* PROMPT
For each line of the data below that holds "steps", copy the line.

# # # # #

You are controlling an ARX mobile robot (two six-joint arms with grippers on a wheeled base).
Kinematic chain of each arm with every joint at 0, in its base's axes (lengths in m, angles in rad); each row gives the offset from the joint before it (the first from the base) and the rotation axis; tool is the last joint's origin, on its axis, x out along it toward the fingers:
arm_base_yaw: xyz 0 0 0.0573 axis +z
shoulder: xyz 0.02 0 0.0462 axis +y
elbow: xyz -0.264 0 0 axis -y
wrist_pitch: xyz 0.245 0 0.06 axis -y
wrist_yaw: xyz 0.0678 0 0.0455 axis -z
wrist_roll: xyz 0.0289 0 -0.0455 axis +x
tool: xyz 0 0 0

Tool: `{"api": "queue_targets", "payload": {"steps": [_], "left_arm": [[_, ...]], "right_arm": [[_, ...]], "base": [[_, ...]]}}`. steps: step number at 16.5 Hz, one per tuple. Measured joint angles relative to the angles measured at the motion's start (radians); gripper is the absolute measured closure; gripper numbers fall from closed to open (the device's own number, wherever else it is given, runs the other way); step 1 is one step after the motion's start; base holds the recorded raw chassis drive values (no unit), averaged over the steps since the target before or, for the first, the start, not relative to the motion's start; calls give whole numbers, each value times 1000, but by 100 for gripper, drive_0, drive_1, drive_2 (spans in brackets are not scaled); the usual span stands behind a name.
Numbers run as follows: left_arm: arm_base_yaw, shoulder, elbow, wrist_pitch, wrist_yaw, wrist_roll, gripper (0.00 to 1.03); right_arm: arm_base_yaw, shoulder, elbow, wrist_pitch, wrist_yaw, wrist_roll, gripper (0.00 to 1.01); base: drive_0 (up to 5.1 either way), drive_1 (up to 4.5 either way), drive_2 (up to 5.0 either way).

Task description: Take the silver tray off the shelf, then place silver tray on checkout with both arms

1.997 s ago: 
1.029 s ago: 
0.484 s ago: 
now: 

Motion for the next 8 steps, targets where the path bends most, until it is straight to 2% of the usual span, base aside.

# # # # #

* REPLY
Tool: `{"api": "queue_targets", "payload": {"steps": [_], "left_arm": [[_, ...]], "right_arm": [[_, ...]], "base": [[_, ...]]}}`. steps: step number at 16.5 Hz, one per tuple. Measured joint angles relative to the angles measured at the motion's start (radians); gripper is the absolute measured closure; gripper numbers fall from closed to open (the device's own number, wherever else it is given, runs the other way); step 1 is one step after the motion's start; base holds the recorded raw chassis drive values (no unit), averaged over the steps since the target before or, for the first, the start, not relative to the motion's start; calls give whole numbers, each value times 1000, but by 100 for gripper, drive_0, drive_1, drive_2 (spans in brackets are not scaled); the usual span stands behind a name.
Motion for the next 8 steps, targets where the path bends most, until it is straight to 2% of the usual span, base aside.

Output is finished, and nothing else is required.